PFC energy identified three factors that will contribute to the growth in demand for oil in the Gulf: Good performance of aviation industry, easing of credit on the back of government stimulus plans and direct funding of some of the prominent projects by the government.
"An easing of credit or direct government funding of some of the largest projects could set plans back on track, providing the impetus for higher rates of growth for diesel consumption.
"The region's aviation industry is set to fare comparatively well throughout 2009, having established a core and growing base of customers in their higher margin long-haul routes, helped along too by lower jet fuel prices and newer more efficient aircrafts," the five page report said.
"PFC Energy expects total demand growth of 18 mb/d down from 26 mb/d in 2008, with the UAE, Qatar and Iran making up the bulk of the increase," it added.
PFC energy reiterated its previous prediction that the demand for fuel oil in the Gulf will increase in 2009 as it did in 2008.
"Decreased Opec output could once again pressure the availability of associated gas and thus provide another fillip to fuel oil consumption," it said.
"A shortage of natural gas prompted a significant increase in fuel oil use in Saudi Arabia, Iran and Kuwait, while Iran's oil market regained much of the ground lost in the months following the introduction of the rationing scheme in mid-2007," the report reasoned on the increase in fuel oil demand in 2008.

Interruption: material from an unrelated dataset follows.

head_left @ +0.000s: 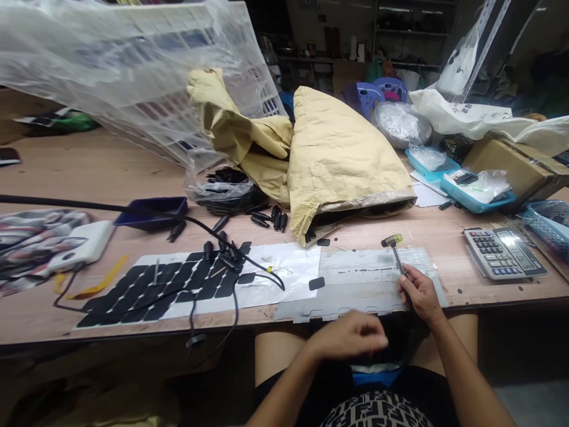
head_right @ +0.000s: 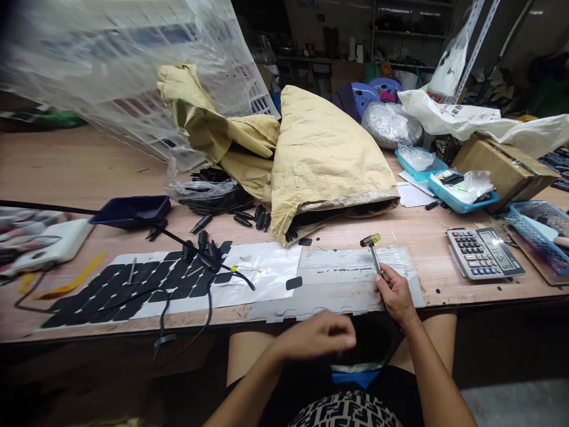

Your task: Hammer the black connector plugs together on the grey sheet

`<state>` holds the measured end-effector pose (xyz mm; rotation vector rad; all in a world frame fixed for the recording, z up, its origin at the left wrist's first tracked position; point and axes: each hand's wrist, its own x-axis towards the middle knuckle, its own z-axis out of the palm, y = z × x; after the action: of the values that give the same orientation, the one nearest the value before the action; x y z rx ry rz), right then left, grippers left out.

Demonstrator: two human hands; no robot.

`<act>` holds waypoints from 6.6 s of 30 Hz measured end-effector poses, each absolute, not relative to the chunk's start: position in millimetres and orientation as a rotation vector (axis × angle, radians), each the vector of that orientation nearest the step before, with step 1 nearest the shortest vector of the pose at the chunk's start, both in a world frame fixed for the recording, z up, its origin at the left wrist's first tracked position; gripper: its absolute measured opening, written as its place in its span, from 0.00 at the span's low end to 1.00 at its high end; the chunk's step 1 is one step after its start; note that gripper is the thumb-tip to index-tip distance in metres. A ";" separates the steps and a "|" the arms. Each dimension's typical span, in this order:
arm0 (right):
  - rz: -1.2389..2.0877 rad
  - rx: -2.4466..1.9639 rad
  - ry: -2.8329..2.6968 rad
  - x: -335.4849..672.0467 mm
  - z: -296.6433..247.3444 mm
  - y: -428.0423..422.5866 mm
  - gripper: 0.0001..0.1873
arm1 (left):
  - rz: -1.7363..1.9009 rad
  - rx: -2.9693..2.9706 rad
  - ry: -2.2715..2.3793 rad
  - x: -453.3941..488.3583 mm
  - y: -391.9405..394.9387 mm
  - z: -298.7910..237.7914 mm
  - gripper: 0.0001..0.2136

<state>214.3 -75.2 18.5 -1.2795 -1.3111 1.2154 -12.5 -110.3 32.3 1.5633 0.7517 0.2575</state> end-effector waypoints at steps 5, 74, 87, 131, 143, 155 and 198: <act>1.230 -1.244 -1.301 215.4 20.2 -73.9 0.24 | 0.668 1.577 1.793 -42.5 -22.6 47.3 0.17; 1.112 -1.401 -1.594 224.0 36.9 -88.8 0.22 | 0.761 1.948 1.455 -2.9 6.8 3.2 0.09; 1.211 -1.359 -1.630 212.9 30.5 -76.9 0.22 | 0.747 1.952 1.464 -2.8 5.8 8.1 0.09; 1.283 -1.189 -1.249 219.7 23.7 -68.1 0.22 | 0.932 1.638 1.611 -47.4 -9.0 38.5 0.13; 1.285 -1.174 -1.235 220.7 24.1 -67.9 0.21 | 0.581 1.641 2.502 -63.3 48.7 3.4 0.14; 1.296 -1.170 -1.232 221.6 21.0 -67.1 0.21 | 1.184 1.590 2.381 -67.7 52.7 -10.5 0.08; 1.251 -1.371 -1.356 219.7 30.4 -79.0 0.25 | 0.853 1.911 1.390 10.8 7.5 5.3 0.06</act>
<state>219.7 -79.0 30.4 -1.3705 -1.3557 1.2514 10.8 7.5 5.3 1.9112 1.3898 0.8535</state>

PFC Energy had in a report issued a month earlier predicted that the demand for fuel oil in the Gulf would be propelled by the absence of adequate gas supplies.
The energy analysis firm expressed apprehensions of a downside risk to its forecasts if liquidity eludes the markets in the second half of 2009.

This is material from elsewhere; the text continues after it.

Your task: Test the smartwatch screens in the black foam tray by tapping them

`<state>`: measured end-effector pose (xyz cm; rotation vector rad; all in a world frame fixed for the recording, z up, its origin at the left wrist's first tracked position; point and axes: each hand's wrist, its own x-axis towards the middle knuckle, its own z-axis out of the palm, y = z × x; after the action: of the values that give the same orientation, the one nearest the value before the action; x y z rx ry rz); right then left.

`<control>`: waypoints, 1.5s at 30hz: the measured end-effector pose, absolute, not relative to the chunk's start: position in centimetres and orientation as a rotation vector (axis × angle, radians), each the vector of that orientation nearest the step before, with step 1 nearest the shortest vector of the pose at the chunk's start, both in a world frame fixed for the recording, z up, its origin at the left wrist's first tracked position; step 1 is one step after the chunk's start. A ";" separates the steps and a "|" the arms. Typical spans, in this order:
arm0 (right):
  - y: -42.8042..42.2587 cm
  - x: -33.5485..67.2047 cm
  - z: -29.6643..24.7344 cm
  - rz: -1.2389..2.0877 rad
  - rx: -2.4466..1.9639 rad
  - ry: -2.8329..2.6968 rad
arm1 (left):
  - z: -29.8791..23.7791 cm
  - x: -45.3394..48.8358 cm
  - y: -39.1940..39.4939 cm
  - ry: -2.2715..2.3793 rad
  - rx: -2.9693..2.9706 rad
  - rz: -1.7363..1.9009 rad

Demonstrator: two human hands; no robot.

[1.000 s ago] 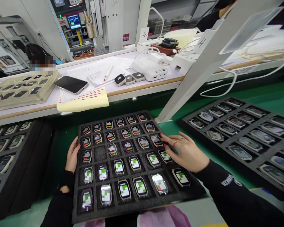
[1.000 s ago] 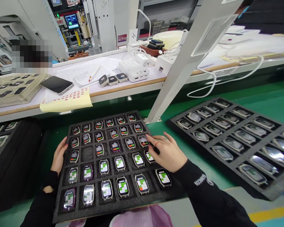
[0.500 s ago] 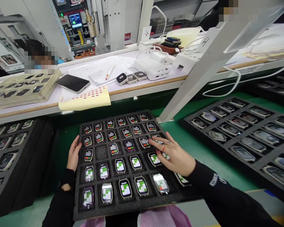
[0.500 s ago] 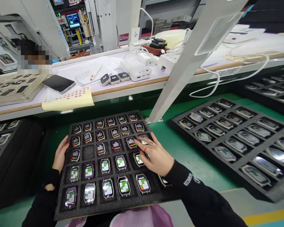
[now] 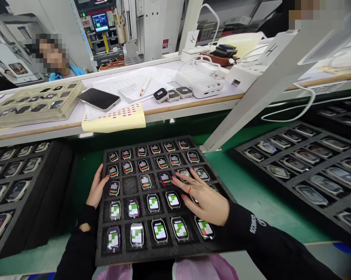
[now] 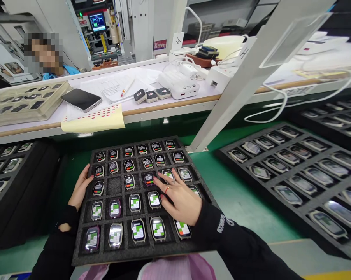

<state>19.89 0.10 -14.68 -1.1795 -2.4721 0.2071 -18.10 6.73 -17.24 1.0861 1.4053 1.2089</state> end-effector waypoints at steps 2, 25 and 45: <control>0.2 18.9 -14.7 0.205 -1.154 -2.490 | -17.3 -18.6 6.3 1.378 1.069 1.126; 1.7 12.8 -14.6 0.283 -0.860 -2.702 | -17.0 -20.1 4.5 1.134 1.244 0.846; 6.4 10.7 -15.5 0.393 -0.856 -2.650 | -18.5 -18.8 5.5 1.430 1.345 0.989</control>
<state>10.74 6.42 -15.48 -0.8557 -2.6501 0.3927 -18.80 5.48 -18.47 1.3451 1.4296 0.9894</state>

"While not achieving last year's growth rates, a substantial existing project base and key government developments will continue to underpin demand increases, which PFC Energy estimates in the range of around 70-80 mb/d for 2009. The key downside risk to this forecast could take place towards the second half of the year if sufficient liquidity to provide the necessary momentum in the industrial and property sectors does not re-enter markets," the report said.
PFC Energy attributed the rise in demand of gasoline in the Gulf partly to the number of vehicles bought in the region.
Though the trend is not expected to be the same in small GCC countries like Bahrain in the coming years.
"Strong demand growth for gasoline partly reflects heavily subsidised markets but also steep growth in consumer finance, which saw car markets boom in recent years. While PFC Energy sees a demand slowdown in the Gulf's smaller countries, the relative sizes of those markets will net insignificant changes in regional balances," it said.
The report included Iran as a part of the Arabian Gulf said: "There is little to suggest that petrol demand in Iran – the Gulf's largest market – should slow materially". PFC summed up its 2009 forecast for Iran as: "Its [Iran's] market is insulated from international prices and a large share of cars are manufactured domestically making them accessible to the middle and lower income households. In fact with oil prices now hovering around 2004 levels, energy subsidy pressures on the government should temporarily abate, potentially postponing a solution on pricing issues.
"We expect to witness strong demand to continue at 20 mb/d."